手持ちがあったかな、と財布を確認するジェルマとシエラにそれなら、とロウは首を傾げつつも頷いた。


「それなら、なんとか……?…でも、バルディッドさんにはあれこれ聞かれますよ?親戚(フィーヴ)のことは気にしないかもしれませんが、痕跡がどうだったかの結果については確実に。というか、そもそも、龍種の痕跡に最初に気付いたのはあの人ですし、うっかり近づかれたらバレませんか?」


ロウの言葉に、シエラは頷いた。


「あの人、確かにちょっとおか……へん……変わってたましたし、魔物に関しては異様な執着をみせてました。ロウさんの言う通り、バレてしまう可能性はあります」

(というか、うっかり近づかなくても、下手したらバレそうな気がする…)


三人でどうしたものかと悩んでいると、何を悩んでいるんだ?とトーカスがやってきて聞いてきたので、内容を簡単に伝えてみた。

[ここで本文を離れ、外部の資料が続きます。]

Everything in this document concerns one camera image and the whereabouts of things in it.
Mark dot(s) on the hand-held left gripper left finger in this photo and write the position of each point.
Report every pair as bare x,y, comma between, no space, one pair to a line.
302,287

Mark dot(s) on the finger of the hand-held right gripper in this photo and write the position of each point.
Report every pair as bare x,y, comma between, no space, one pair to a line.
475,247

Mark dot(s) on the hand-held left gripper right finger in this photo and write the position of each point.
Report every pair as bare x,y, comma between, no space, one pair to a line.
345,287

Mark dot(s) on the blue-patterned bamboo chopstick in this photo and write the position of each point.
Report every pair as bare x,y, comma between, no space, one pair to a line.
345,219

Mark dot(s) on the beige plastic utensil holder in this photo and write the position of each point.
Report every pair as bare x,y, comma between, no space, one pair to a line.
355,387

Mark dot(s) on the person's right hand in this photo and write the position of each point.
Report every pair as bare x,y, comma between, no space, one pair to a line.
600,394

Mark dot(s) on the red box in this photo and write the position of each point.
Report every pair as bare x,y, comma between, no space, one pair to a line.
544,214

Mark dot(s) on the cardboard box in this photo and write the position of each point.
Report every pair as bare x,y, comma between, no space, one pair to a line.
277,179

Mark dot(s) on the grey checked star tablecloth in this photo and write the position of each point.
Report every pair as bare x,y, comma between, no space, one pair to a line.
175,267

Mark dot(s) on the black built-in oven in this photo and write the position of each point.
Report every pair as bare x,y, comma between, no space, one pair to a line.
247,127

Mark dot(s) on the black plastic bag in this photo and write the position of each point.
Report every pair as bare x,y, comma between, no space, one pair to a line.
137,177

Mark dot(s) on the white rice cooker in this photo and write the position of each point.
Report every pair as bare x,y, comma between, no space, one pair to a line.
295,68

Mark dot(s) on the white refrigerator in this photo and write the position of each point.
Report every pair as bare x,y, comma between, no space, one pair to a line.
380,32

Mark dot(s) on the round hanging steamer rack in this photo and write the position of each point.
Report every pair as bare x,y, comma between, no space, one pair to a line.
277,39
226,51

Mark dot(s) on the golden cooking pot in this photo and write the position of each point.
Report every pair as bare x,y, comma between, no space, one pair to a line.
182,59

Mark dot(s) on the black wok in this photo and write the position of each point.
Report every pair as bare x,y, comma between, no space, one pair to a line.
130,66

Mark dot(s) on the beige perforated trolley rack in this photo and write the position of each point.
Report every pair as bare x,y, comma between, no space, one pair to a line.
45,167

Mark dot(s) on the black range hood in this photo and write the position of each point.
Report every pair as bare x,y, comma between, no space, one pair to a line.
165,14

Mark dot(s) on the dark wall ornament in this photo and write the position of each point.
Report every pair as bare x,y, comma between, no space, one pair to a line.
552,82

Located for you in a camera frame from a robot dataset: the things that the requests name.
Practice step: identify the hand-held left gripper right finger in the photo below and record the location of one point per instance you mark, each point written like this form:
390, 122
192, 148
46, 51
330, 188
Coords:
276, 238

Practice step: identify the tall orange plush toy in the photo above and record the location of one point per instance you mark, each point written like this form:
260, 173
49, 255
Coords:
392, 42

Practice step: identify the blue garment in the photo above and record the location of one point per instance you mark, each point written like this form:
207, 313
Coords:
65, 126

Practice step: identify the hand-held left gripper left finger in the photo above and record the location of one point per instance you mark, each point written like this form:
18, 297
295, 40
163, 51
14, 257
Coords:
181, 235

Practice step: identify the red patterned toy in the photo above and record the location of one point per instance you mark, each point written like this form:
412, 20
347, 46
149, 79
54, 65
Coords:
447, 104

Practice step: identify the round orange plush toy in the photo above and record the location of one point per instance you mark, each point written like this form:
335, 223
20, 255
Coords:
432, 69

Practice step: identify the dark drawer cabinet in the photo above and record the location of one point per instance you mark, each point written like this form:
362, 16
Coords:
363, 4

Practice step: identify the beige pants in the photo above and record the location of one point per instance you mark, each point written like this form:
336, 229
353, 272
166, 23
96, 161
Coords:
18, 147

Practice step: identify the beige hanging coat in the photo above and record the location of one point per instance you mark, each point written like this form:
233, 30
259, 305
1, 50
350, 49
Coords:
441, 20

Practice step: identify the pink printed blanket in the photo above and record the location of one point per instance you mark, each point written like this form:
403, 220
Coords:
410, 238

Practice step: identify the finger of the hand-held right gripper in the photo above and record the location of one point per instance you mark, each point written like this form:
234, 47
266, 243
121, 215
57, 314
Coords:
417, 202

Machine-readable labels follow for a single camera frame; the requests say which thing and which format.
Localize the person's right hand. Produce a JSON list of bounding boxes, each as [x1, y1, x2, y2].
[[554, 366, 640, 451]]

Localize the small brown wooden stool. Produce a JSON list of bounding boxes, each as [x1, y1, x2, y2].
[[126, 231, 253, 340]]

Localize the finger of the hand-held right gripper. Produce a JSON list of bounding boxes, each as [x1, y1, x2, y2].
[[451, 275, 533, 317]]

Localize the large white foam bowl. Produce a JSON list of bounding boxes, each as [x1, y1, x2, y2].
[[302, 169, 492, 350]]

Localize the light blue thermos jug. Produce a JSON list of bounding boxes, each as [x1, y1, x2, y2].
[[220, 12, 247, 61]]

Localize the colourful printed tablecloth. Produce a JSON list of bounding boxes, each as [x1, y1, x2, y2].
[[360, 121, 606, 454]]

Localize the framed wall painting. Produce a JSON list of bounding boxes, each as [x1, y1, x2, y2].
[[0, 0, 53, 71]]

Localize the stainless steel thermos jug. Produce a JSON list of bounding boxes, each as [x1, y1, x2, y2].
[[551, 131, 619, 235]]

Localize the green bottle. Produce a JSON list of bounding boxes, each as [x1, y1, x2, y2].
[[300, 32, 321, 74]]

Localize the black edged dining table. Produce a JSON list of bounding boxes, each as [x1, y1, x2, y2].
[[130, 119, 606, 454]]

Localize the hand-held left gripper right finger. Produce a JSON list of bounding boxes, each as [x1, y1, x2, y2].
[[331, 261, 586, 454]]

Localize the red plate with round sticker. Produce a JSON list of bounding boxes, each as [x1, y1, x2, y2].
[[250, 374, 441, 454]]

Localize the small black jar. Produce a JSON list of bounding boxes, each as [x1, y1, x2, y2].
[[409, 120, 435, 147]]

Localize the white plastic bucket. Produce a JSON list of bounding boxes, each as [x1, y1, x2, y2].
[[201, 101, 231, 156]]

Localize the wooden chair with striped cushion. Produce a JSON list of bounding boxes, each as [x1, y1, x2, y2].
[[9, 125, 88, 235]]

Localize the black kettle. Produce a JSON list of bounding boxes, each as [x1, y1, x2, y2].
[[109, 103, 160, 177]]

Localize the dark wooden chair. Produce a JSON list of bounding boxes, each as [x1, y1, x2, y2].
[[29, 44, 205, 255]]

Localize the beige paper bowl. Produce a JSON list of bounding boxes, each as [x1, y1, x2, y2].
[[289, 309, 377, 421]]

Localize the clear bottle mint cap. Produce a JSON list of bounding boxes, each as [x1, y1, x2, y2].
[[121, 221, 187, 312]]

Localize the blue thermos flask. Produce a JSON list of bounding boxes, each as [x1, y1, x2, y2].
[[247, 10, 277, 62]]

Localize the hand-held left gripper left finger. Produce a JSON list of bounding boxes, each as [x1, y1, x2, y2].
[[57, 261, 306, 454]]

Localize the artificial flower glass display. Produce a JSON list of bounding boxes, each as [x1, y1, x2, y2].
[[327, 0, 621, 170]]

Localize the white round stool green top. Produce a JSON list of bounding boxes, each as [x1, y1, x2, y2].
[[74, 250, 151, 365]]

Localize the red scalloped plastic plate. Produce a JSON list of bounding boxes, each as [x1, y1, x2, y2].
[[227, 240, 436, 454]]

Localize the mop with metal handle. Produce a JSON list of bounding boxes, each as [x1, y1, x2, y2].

「なんだ。なら、多少は漏れることも覚悟のうえで、各ギルドマスターとバルディッド、後はお偉いさんとかにだけちゃんと伝えて、みんなで解決策を考えてみたらいいんじゃねーか?」


彼の言葉に、三人は目をぱちくりとさせた。


「そもそも、隠し通すのが無理なのは一部の人間、というか、バルディッドなんだろ?なら、隠すのは最初からあきらめて、バラして黙っといてもらう方が手っ取り早くないか?あいつをどっか、中央ギルドとかにでも異動できるってんなら、そうしてもらって隠し通すって手もあるけど、たぶん、それは無理だろ?」


「た、確かに」


ロウが同意する。


「なら、あれこれ騒がれる前に、バラして黙らせとくのが一番じゃね?なんだったら、フィーヴの髪の毛1本でもくれてやれば、口止めにもなるだろ」


トーカスはそう言い残して、マイスのおかわりを取りに野菜の山の所へと戻っていった。


「……前から思ってたんだが、あいつ、ほんとにただのコッカトリスか?」


「やけに、人間臭い感じがしますね……」


トーカスの後ろ姿を見つめながら、ジェルマとロウが呟く。


「会ったばかりの頃は、こんな感じじゃ全然なかったんですけど……人と一緒に生活してるから、染まってきてるんですかね……?」


「……まぁ、あいつらについては、もう、深く考えるのはよそう」


そう言ってジェルマはふぅ、と息を吐いた。


「とりあえず、トーカスの案で行こうと思うが、どう思う?」


「いいと思います。とりあえず、街には親戚として、お二人のどちらか……まぁ、テイムしてますし、シエラ嬢が適任だと思いますが、保証人になってもらって彼を連れて入って、後は上層部とバルディッドさんに根回し、というところですかね」


ジェルマとロウの言葉に、シエラは物凄く辛そうな表情を浮かべながら、わかりました、と頷いた。


「ジェルマさん」


両手を組んで、真剣なまなざしを向けてくるシエラ。


「どうした」


「保証金、どうかギルドの経費で落とさせてください」


「………まぁ、しょうがない」


「よかった!!!」


両手を上げて喜ぶシエラを見て、ロウは少し、彼女が不憫になってきたのだった。